Deloitte Forecasts Oil at US$58 Amid Global Glut, Alberta Gas Prices Rise
Deloitte: Oil to hover at US$58, Alberta gas rises

Global consulting firm Deloitte has released a sobering forecast for the oil sector, projecting that crude prices will hover around an average of US$58 per barrel throughout 2026. This prediction, issued on January 06, 2026, points to a continuing global supply surplus that is dampening market prices.

The Persistent Supply Glut

The central factor behind Deloitte's subdued price outlook is a persistent oversupply in the global oil market. Despite geopolitical tensions and production cuts from some major players, aggregate supply continues to outpace demand growth. This glut is expected to keep a firm lid on any significant price rallies in the near term, anchoring the benchmark price in the high-US$50 range.

This environment presents a continued challenge for producers, particularly in high-cost jurisdictions. Canada, as the world's fourth-largest oil producer and holder of the third-largest proven reserves, remains a key player in this complex market. The industry must navigate these price levels, which test the economic viability of some projects and influence investment decisions across the sector.
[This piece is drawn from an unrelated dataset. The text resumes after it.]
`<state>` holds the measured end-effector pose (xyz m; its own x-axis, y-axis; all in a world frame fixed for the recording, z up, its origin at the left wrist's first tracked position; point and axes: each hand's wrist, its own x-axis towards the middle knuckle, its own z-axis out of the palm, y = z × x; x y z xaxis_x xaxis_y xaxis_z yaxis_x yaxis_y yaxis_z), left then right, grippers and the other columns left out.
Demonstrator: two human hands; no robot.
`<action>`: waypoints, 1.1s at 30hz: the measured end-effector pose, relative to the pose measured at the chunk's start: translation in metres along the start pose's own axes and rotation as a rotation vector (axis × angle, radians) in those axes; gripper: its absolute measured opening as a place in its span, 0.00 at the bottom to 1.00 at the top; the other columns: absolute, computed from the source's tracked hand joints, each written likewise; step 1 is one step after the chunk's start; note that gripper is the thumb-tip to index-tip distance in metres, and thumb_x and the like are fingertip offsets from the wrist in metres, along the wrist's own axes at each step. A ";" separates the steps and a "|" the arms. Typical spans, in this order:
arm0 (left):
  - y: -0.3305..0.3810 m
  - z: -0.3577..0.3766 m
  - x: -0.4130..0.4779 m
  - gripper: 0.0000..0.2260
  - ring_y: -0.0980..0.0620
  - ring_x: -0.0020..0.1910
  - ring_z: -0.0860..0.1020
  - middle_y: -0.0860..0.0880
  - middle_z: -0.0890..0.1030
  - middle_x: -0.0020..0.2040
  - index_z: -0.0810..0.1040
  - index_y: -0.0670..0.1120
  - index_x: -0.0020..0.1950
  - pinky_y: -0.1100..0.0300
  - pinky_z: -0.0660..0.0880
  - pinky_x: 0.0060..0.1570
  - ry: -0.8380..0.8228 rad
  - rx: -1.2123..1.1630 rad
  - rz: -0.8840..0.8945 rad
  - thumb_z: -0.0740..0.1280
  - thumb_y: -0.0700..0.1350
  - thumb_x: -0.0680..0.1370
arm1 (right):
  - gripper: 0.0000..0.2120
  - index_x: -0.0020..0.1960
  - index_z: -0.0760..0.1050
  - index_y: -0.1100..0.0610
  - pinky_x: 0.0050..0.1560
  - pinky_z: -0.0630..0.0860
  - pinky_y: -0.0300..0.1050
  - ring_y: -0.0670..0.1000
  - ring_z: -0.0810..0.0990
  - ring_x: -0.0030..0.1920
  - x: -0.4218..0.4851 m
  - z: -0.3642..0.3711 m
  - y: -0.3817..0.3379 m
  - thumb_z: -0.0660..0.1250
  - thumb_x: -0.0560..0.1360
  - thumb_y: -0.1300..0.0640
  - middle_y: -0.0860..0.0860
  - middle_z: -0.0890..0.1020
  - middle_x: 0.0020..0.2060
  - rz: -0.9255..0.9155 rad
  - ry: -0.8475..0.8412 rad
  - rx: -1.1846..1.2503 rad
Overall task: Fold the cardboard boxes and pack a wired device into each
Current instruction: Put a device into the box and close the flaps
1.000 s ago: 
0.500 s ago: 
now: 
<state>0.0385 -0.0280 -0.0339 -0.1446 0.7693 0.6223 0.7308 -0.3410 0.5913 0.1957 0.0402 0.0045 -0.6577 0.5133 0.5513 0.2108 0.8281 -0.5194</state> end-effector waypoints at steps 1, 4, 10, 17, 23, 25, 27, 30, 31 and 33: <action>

A Contrast in Alberta's Energy Markets

While the outlook for crude oil appears constrained, Deloitte's analysis highlights a diverging trend for natural gas within Alberta. Contrary to the oil forecast, gas prices in the province are experiencing an upward trajectory. This rise is attributed to a combination of regional supply dynamics, increased domestic demand for power generation, and stronger export volumes to neighboring markets.

This dichotomy underscores the increasingly complex and fragmented nature of North American energy markets. Where a global commodity like oil is swayed by international inventories and OPEC+ policies, regional natural gas can be influenced by local weather patterns, pipeline capacity, and shifting consumption patterns.

Implications for Canada's Energy Heartland

The forecast carries significant weight for Alberta's economy and government revenues, which are heavily tied to resource royalties. A prolonged period of oil prices in the US$58 range would necessitate continued fiscal discipline and diversification efforts. However, the concurrent rise in natural gas prices offers a partial counterbalance, providing a revenue stream for gas producers and supporting related service industries.

For consumers, the trends have mixed implications. The predicted oil price stability may contribute to less volatile gasoline prices at the pump over the medium term. However, the rising cost of natural gas could translate into higher heating and utility bills for Alberta households and businesses, especially during peak winter demand.

Analysts suggest that Deloitte's outlook reinforces the need for the Canadian energy sector to focus on cost competitiveness, technological innovation, and market access to remain profitable in a lower-price environment. The report serves as a critical data point for policymakers, investors, and corporate strategists planning for the year ahead.